### What needs to be done
Copy, from the data below, each line that has the word "segment".

### Extracted information

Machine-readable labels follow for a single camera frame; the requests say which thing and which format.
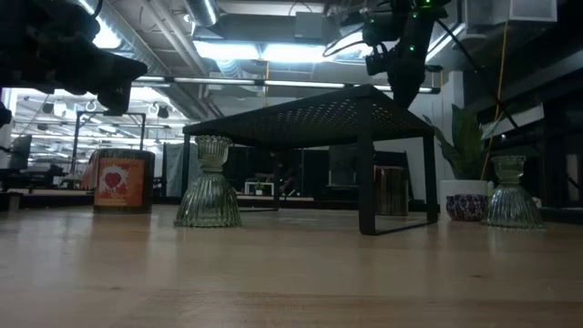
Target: clear glass vase
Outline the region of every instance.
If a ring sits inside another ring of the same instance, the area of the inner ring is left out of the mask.
[[[195,140],[199,146],[202,174],[190,183],[174,224],[197,228],[239,227],[237,193],[222,175],[230,139],[200,136]]]
[[[524,156],[492,158],[500,185],[494,190],[488,205],[488,213],[482,224],[527,230],[545,229],[537,205],[520,186],[525,160]]]

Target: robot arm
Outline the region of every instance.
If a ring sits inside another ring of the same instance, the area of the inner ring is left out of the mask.
[[[393,0],[390,14],[372,14],[364,22],[363,41],[375,48],[366,58],[367,72],[387,73],[399,108],[409,108],[425,81],[425,58],[434,24],[447,17],[444,5],[450,1],[423,0],[424,5],[413,6],[410,0]],[[383,41],[397,39],[398,44],[390,51],[384,46],[382,53],[376,50]]]

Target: metal stand leg
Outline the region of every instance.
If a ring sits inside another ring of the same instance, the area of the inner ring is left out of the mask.
[[[184,197],[187,188],[189,187],[189,162],[190,162],[190,134],[184,134],[184,145],[182,150],[182,193],[180,197]]]
[[[425,167],[425,198],[427,203],[427,221],[437,222],[437,182],[435,177],[434,136],[423,137],[423,157]]]
[[[280,209],[280,161],[275,156],[275,170],[273,171],[273,209]]]
[[[360,109],[358,120],[358,225],[361,234],[375,236],[373,181],[373,116]]]

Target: wooden table
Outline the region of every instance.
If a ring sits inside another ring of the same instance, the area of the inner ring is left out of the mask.
[[[217,230],[176,229],[176,211],[4,216],[0,326],[583,326],[579,226],[441,221],[378,239],[354,233],[355,211],[243,213]]]

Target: heart graphic
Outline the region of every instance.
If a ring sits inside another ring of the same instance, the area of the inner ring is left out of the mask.
[[[121,181],[121,176],[119,175],[119,173],[108,173],[108,174],[106,174],[106,184],[110,188],[116,187],[119,184],[120,181]]]

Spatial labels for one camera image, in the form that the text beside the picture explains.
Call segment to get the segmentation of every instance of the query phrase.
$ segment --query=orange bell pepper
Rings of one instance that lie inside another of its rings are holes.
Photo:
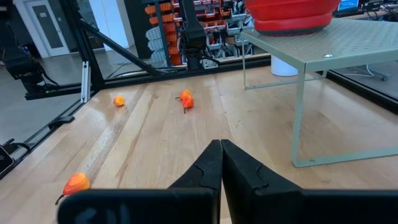
[[[59,200],[63,198],[65,195],[71,195],[81,190],[87,190],[90,188],[90,185],[91,185],[90,180],[88,180],[86,174],[84,173],[73,174],[69,178],[67,184],[63,188],[61,196],[57,199],[55,204],[58,205]]]
[[[195,102],[193,100],[193,96],[191,91],[189,90],[184,90],[180,93],[179,97],[176,97],[175,99],[180,99],[182,103],[182,107],[184,108],[184,113],[187,108],[193,108]]]

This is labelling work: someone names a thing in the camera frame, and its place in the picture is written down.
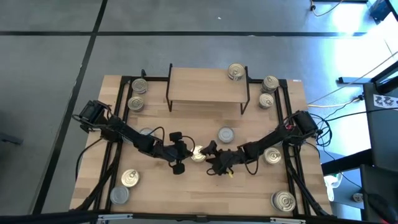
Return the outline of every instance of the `wooden shelf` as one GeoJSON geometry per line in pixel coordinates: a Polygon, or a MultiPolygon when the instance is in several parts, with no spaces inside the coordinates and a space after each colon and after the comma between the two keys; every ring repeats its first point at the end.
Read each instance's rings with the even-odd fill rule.
{"type": "Polygon", "coordinates": [[[228,71],[208,68],[171,69],[169,100],[246,103],[246,76],[228,78],[228,71]]]}

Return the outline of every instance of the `black floor stripe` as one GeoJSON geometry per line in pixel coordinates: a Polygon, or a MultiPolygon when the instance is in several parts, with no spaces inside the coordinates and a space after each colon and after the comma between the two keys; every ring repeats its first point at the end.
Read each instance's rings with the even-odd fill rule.
{"type": "Polygon", "coordinates": [[[256,36],[256,37],[361,37],[367,32],[246,32],[246,31],[0,31],[0,36],[256,36]]]}
{"type": "MultiPolygon", "coordinates": [[[[101,21],[106,9],[106,4],[108,0],[103,0],[101,8],[99,9],[97,20],[95,22],[93,32],[98,31],[101,25],[101,21]]],[[[85,55],[83,57],[83,61],[81,63],[79,74],[76,78],[75,86],[72,89],[72,93],[68,102],[67,109],[63,115],[60,127],[58,129],[57,135],[55,137],[52,152],[50,153],[50,160],[45,171],[45,175],[41,185],[39,185],[40,190],[39,194],[37,195],[37,199],[35,201],[35,205],[32,209],[32,214],[37,215],[42,213],[43,206],[45,203],[45,199],[49,192],[49,188],[51,186],[51,181],[57,168],[57,163],[61,154],[63,142],[65,141],[65,137],[68,132],[70,120],[72,118],[73,110],[75,109],[76,101],[80,92],[81,84],[83,83],[83,79],[87,70],[88,62],[90,61],[91,53],[93,52],[94,44],[95,44],[96,36],[92,35],[90,40],[88,41],[88,45],[86,48],[85,55]]]]}

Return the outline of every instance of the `silver can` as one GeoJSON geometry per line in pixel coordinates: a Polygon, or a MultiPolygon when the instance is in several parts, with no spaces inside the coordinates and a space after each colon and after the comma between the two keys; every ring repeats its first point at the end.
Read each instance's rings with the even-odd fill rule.
{"type": "Polygon", "coordinates": [[[191,156],[191,159],[195,162],[203,162],[206,159],[206,155],[203,155],[200,153],[200,151],[203,149],[203,146],[195,146],[194,149],[191,149],[191,152],[193,155],[191,156]]]}
{"type": "Polygon", "coordinates": [[[134,96],[130,98],[127,105],[130,110],[134,112],[140,112],[144,109],[144,100],[139,96],[134,96]]]}
{"type": "Polygon", "coordinates": [[[296,199],[290,192],[280,191],[271,195],[271,205],[281,212],[291,212],[296,207],[296,199]]]}
{"type": "Polygon", "coordinates": [[[271,165],[277,164],[281,157],[279,150],[273,147],[266,149],[263,155],[264,161],[271,165]]]}
{"type": "Polygon", "coordinates": [[[137,78],[131,84],[132,90],[138,94],[144,94],[148,90],[148,83],[143,78],[137,78]]]}
{"type": "Polygon", "coordinates": [[[234,81],[242,79],[245,74],[246,71],[240,63],[233,63],[228,67],[228,77],[234,81]]]}
{"type": "Polygon", "coordinates": [[[140,134],[143,134],[143,135],[148,135],[149,133],[151,133],[151,134],[150,134],[151,136],[156,137],[156,136],[155,136],[155,132],[153,132],[153,130],[152,130],[151,128],[142,128],[142,129],[139,131],[139,133],[140,133],[140,134]]]}
{"type": "Polygon", "coordinates": [[[272,75],[265,77],[262,81],[261,92],[262,93],[273,93],[279,86],[279,80],[272,75]]]}
{"type": "Polygon", "coordinates": [[[268,109],[274,104],[274,98],[268,94],[263,93],[259,97],[259,107],[261,109],[268,109]]]}
{"type": "Polygon", "coordinates": [[[129,200],[129,189],[125,186],[114,187],[111,191],[111,202],[115,205],[122,205],[129,200]]]}
{"type": "Polygon", "coordinates": [[[128,169],[122,174],[122,184],[126,187],[133,187],[139,181],[139,173],[135,169],[128,169]]]}
{"type": "Polygon", "coordinates": [[[234,139],[234,130],[229,127],[222,127],[218,131],[218,139],[223,143],[230,143],[234,139]]]}

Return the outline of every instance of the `cable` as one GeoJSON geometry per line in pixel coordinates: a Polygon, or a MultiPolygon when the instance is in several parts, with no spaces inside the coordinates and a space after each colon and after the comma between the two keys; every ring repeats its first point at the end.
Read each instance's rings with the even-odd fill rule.
{"type": "Polygon", "coordinates": [[[323,119],[323,118],[322,118],[321,116],[319,116],[319,115],[311,114],[311,113],[310,113],[310,115],[315,116],[315,118],[317,118],[317,119],[320,119],[320,120],[321,120],[320,122],[322,122],[322,125],[321,125],[321,126],[323,126],[323,124],[326,124],[326,127],[325,127],[325,128],[321,128],[321,132],[317,134],[317,136],[316,136],[316,138],[315,138],[315,142],[317,143],[318,146],[324,146],[324,147],[329,146],[330,143],[331,143],[331,138],[333,137],[333,133],[332,133],[332,131],[331,131],[329,122],[326,121],[325,119],[323,119]],[[329,135],[329,139],[328,139],[328,140],[326,141],[326,143],[325,143],[325,142],[323,141],[323,137],[325,137],[327,134],[329,135]]]}
{"type": "MultiPolygon", "coordinates": [[[[329,154],[326,150],[325,147],[323,146],[323,152],[325,152],[328,156],[330,156],[334,161],[336,160],[333,156],[331,156],[331,154],[329,154]]],[[[338,170],[339,173],[346,179],[348,180],[348,182],[352,183],[353,185],[359,187],[359,189],[361,189],[361,191],[363,191],[364,193],[368,194],[361,186],[359,186],[358,184],[355,184],[353,181],[349,180],[349,178],[347,178],[342,171],[338,170]]]]}
{"type": "Polygon", "coordinates": [[[332,119],[329,119],[329,120],[326,120],[326,121],[334,121],[334,120],[337,120],[337,119],[340,119],[340,118],[344,118],[344,117],[352,116],[352,115],[357,115],[357,114],[361,114],[361,113],[372,113],[372,112],[377,112],[377,111],[397,110],[397,109],[398,109],[398,107],[396,107],[396,108],[383,108],[383,109],[377,109],[377,110],[362,111],[362,112],[357,112],[357,113],[352,113],[352,114],[346,114],[346,115],[343,115],[343,116],[338,116],[337,118],[332,118],[332,119]]]}
{"type": "Polygon", "coordinates": [[[153,130],[152,130],[150,133],[148,133],[147,135],[150,136],[152,133],[154,133],[154,132],[155,132],[156,130],[158,130],[158,129],[161,129],[161,130],[163,131],[163,134],[162,134],[162,146],[163,146],[163,145],[164,145],[164,135],[165,135],[165,131],[164,131],[164,128],[163,128],[163,127],[159,126],[159,127],[155,128],[155,129],[153,129],[153,130]]]}
{"type": "Polygon", "coordinates": [[[335,9],[338,5],[340,5],[343,1],[344,1],[344,0],[341,0],[339,3],[337,3],[337,4],[336,4],[335,6],[333,6],[331,9],[327,10],[327,12],[324,12],[324,13],[318,15],[317,13],[315,13],[315,9],[316,9],[317,7],[314,5],[313,0],[311,0],[311,7],[310,7],[310,10],[312,11],[312,13],[313,13],[315,16],[320,17],[320,16],[323,16],[323,15],[325,15],[325,14],[328,14],[329,12],[331,12],[332,10],[334,10],[334,9],[335,9]]]}
{"type": "Polygon", "coordinates": [[[77,157],[77,161],[76,161],[76,169],[75,169],[75,181],[77,180],[77,175],[79,172],[79,163],[80,163],[80,159],[83,156],[83,154],[92,146],[94,146],[95,144],[97,144],[100,140],[102,140],[102,138],[99,138],[98,140],[96,140],[95,142],[91,143],[89,146],[87,146],[84,150],[82,150],[82,152],[79,154],[79,156],[77,157]]]}
{"type": "Polygon", "coordinates": [[[321,153],[319,152],[319,149],[318,149],[316,146],[314,146],[313,144],[309,143],[309,142],[305,142],[305,143],[309,144],[309,145],[312,146],[315,150],[317,150],[317,152],[318,152],[318,157],[319,157],[319,160],[320,160],[320,159],[321,159],[321,153]]]}
{"type": "Polygon", "coordinates": [[[349,103],[352,103],[352,102],[355,102],[355,101],[359,101],[359,100],[360,99],[357,98],[357,99],[354,99],[353,101],[350,101],[350,102],[347,102],[347,103],[341,103],[341,104],[338,104],[338,105],[325,105],[325,106],[323,106],[323,105],[307,105],[307,106],[316,107],[316,108],[331,108],[331,107],[336,107],[336,106],[345,106],[345,105],[347,105],[349,103]]]}
{"type": "Polygon", "coordinates": [[[254,172],[251,172],[249,170],[248,163],[247,163],[246,160],[244,160],[244,166],[246,167],[246,170],[249,172],[249,174],[251,174],[251,175],[256,175],[257,174],[257,171],[259,170],[259,158],[260,158],[260,151],[257,152],[256,170],[254,172]]]}
{"type": "Polygon", "coordinates": [[[331,94],[333,94],[333,93],[335,93],[335,92],[341,90],[342,88],[346,88],[347,86],[349,86],[349,85],[355,83],[356,81],[360,80],[361,78],[365,77],[366,75],[369,75],[371,72],[375,71],[375,69],[377,69],[380,65],[384,64],[386,61],[390,60],[390,59],[391,59],[393,56],[395,56],[396,54],[398,54],[398,52],[395,52],[394,54],[392,54],[390,57],[388,57],[387,59],[385,59],[385,60],[384,60],[383,62],[381,62],[378,66],[374,67],[372,70],[368,71],[368,73],[364,74],[363,76],[361,76],[361,77],[355,79],[354,81],[350,82],[349,84],[346,84],[346,85],[344,85],[344,86],[342,86],[342,87],[340,87],[340,88],[338,88],[338,89],[336,89],[336,90],[334,90],[334,91],[331,91],[330,93],[326,94],[325,96],[320,97],[320,98],[318,98],[318,99],[316,99],[316,100],[310,102],[309,104],[311,105],[311,104],[317,102],[318,100],[321,100],[321,99],[323,99],[323,98],[325,98],[325,97],[327,97],[327,96],[329,96],[329,95],[331,95],[331,94]]]}
{"type": "Polygon", "coordinates": [[[193,143],[193,150],[195,150],[195,146],[196,146],[196,144],[195,144],[195,141],[193,140],[193,138],[191,138],[190,136],[182,136],[183,138],[189,138],[189,139],[191,139],[191,141],[192,141],[192,143],[193,143]]]}

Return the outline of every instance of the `white cable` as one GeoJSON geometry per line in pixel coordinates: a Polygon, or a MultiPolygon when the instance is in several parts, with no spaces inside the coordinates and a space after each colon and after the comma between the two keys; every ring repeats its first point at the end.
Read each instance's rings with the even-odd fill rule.
{"type": "Polygon", "coordinates": [[[363,76],[361,76],[361,77],[355,79],[354,81],[350,82],[349,84],[346,84],[346,85],[344,85],[344,86],[338,88],[337,90],[332,91],[332,92],[326,94],[325,96],[320,97],[320,98],[318,98],[318,99],[316,99],[316,100],[314,100],[314,101],[312,101],[311,103],[308,103],[308,104],[313,104],[313,103],[315,103],[316,101],[321,100],[321,99],[323,99],[323,98],[325,98],[325,97],[327,97],[327,96],[329,96],[329,95],[331,95],[331,94],[333,94],[333,93],[335,93],[335,92],[341,90],[342,88],[346,88],[347,86],[349,86],[349,85],[353,84],[354,82],[360,80],[361,78],[365,77],[366,75],[369,75],[371,72],[375,71],[375,69],[377,69],[380,65],[382,65],[382,64],[384,64],[386,61],[390,60],[390,59],[391,59],[393,56],[395,56],[397,53],[398,53],[398,52],[395,52],[394,54],[392,54],[390,57],[388,57],[388,58],[385,59],[383,62],[381,62],[378,66],[376,66],[376,67],[374,67],[372,70],[368,71],[368,73],[366,73],[365,75],[363,75],[363,76]]]}

### Answer to this exercise
Call segment to get the segmentation of every instance of the query phrase.
$ segment --query=orange bell pepper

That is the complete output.